As for Ms Bercow and the Hurley-Clinton entanglement: these concern an unelected private individual and the invention of a storytelling ex-boyfriend, respectively. And yet the wave of intellectual scorn that would once have rippled through much of the response to these tales is all but becalmed. I follow more than 2,000 people on Twitter. A quick search of their posts finds that plenty said "WOAHH WENDI DENG 'BUTT'", or words to that effect; not one expressed disdain.
While privacy as a concept withers for the rest of us, we are likely to make the same assumption about the lives of public figures. But we do so without ever really interrogating the process. The strange thing about the endless phone-hacking story is that the ennui it ultimately engendered has closed down a much more profound debate. We have talked a lot about how awful it is to illegally access someone's phone messages; but after an easy consensus on that, we have largely stopped thinking about all the other ways in which celebrity journalism is morally complicated without actually breaking the law.
I spend as much time consulting BuzzFeed as anybody else, and often find points of individualised human connection in celebrity stories sorely lacking in more profound news items. Who cannot see, in Justin Bieber's travails, a story that summarises our times? Curiously, too, as news and gossip interbreed ever more often in the online ecosystem, they create a strain of gossip that really is news, whether you like it or not.
You might not feel that a man's propensity to sleep around is a fair way of judging his suitability for elected office, and if the analysis could ever be so simple I would agree with you. But, as François Hollande may be learning to his cost, it is now more complex than that. Put the charge a different way: is a man suitable for office if he knows a course of action could derail his presidency, but takes it anyway?
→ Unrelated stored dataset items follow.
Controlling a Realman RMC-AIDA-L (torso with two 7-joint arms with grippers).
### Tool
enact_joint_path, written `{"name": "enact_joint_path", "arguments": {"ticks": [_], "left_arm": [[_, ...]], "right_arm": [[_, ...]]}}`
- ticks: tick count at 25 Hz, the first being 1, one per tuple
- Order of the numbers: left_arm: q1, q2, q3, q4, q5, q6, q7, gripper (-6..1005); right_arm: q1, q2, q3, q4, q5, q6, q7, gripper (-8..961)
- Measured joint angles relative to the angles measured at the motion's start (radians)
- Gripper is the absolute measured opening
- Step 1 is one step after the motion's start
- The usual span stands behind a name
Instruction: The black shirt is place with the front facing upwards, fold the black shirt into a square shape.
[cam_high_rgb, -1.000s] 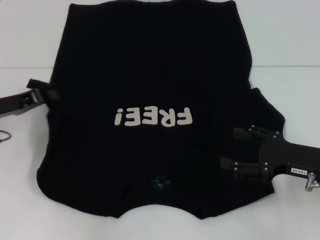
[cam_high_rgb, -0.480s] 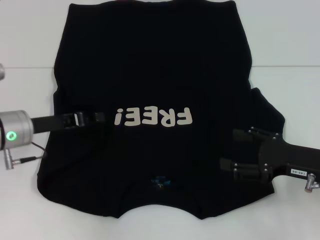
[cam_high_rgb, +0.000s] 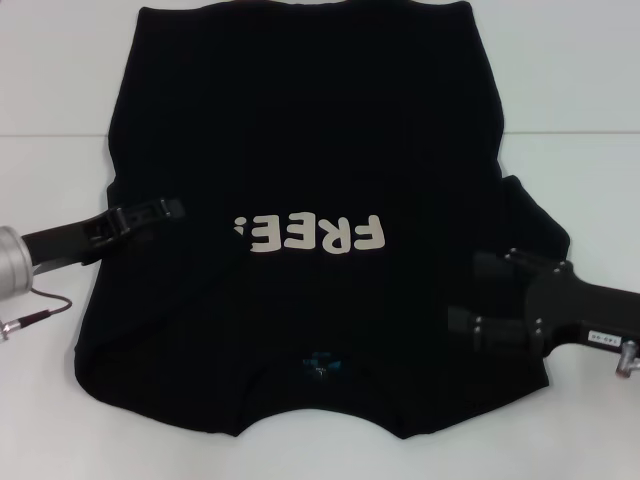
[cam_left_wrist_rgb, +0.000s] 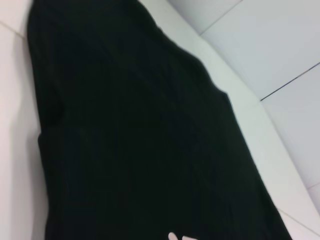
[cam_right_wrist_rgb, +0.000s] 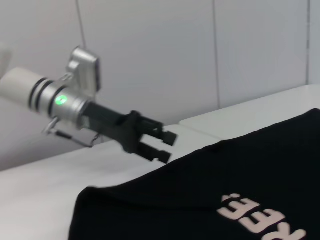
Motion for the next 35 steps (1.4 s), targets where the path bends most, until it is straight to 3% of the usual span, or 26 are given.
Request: {"name": "enact_joint_path", "arguments": {"ticks": [2, 4, 6, 8, 10, 14, 18, 21, 29, 35], "left_arm": [[0.016, 0.003, -0.008, 0.001, -0.024, 0.050, 0.083, 583], [0.033, 0.006, -0.007, 0.013, -0.061, 0.151, 0.226, 782], [0.054, 0.005, -0.006, 0.027, -0.084, 0.275, 0.405, 842], [0.076, -0.001, -0.007, 0.033, -0.091, 0.371, 0.576, 903], [0.097, -0.010, -0.011, 0.034, -0.097, 0.424, 0.708, 963], [0.127, -0.028, -0.006, 0.034, -0.101, 0.498, 0.862, 960], [0.136, -0.036, 0.005, 0.034, -0.084, 0.513, 0.911, 957], [0.138, -0.037, 0.006, 0.034, -0.076, 0.516, 0.918, 954], [0.142, -0.037, 0.010, 0.035, -0.067, 0.497, 0.907, 950], [0.148, -0.040, 0.013, 0.034, -0.066, 0.496, 0.912, 950]], "right_arm": [[-0.001, -0.003, 0.029, -0.012, 0.001, 0.000, 0.061, 941], [-0.001, -0.011, 0.062, -0.049, 0.001, 0.001, 0.202, 939], [-0.001, -0.029, 0.074, -0.099, -0.001, 0.018, 0.374, 934], [-0.001, -0.061, 0.068, -0.140, -0.009, 0.040, 0.564, 929], [0.005, -0.106, 0.051, -0.168, -0.037, 0.052, 0.754, 925], [0.036, -0.200, 0.029, -0.185, -0.153, 0.063, 1.127, 915], [0.085, -0.256, 0.010, -0.187, -0.330, 0.093, 1.400, 906], [0.117, -0.263, 0.004, -0.182, -0.418, 0.127, 1.470, 899], [0.196, -0.246, -0.056, -0.064, -0.434, 0.222, 1.490, 881], [0.232, -0.214, -0.118, -0.009, -0.434, 0.304, 1.492, 867]]}}
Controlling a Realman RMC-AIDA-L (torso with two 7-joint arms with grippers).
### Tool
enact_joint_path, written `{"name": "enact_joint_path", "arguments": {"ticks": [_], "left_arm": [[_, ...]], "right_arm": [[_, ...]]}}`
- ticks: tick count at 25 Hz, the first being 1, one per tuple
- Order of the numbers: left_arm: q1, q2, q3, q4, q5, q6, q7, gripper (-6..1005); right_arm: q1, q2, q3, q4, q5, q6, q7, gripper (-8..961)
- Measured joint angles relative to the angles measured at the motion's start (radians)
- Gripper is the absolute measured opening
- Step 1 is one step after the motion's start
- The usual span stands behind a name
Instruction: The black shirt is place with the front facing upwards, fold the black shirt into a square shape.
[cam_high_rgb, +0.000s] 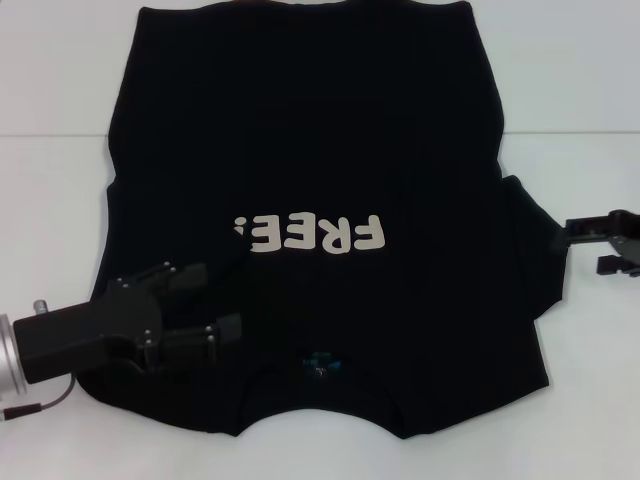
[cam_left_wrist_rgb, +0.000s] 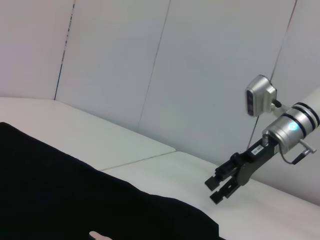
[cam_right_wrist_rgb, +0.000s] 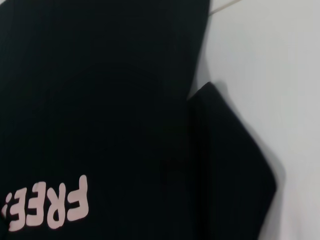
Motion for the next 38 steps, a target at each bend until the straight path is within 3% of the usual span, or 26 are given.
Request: {"name": "enact_joint_path", "arguments": {"ticks": [5, 11, 20, 38], "left_arm": [[0.000, -0.001, 0.001, -0.003, 0.000, 0.000, 0.001, 950], [-0.002, -0.001, 0.001, -0.003, 0.000, -0.001, 0.002, 950], [-0.007, -0.003, 0.001, -0.001, 0.000, -0.005, 0.003, 950], [-0.009, -0.001, 0.001, 0.001, -0.009, -0.006, 0.004, 950]], "right_arm": [[0.008, 0.023, -0.010, 0.015, -0.001, 0.038, 0.001, 855], [0.016, 0.030, -0.011, 0.064, -0.002, 0.081, -0.008, 841], [0.026, 0.061, -0.020, 0.067, -0.002, 0.138, -0.013, 820], [0.038, 0.067, -0.060, 0.058, -0.002, 0.170, -0.005, 778]]}}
I don't know the answer, but I don't think the question is unreasonable.
There's a problem with this analysis, of course: by admitting that an invasive news agenda can create political reality, it only makes it more likely to do so in future. This is a pretty depressing state of affairs. So how do you acknowledge reality, admit the allegorical and entertainment value of the celebrity world, and try to push back a bit at the same time? It may be too late to do so, but not to at least try seems like an awful surrender.
To move even a step away from gossip begins with an observation that feels dismally unhip, so obvious, that it is barely worth making. Yet it is an observation also completely excluded from the conversation, even by the protagonist. In short: who Sally Bercow chooses to kiss is, despite all appearances to the contrary, still absolutely none of our business.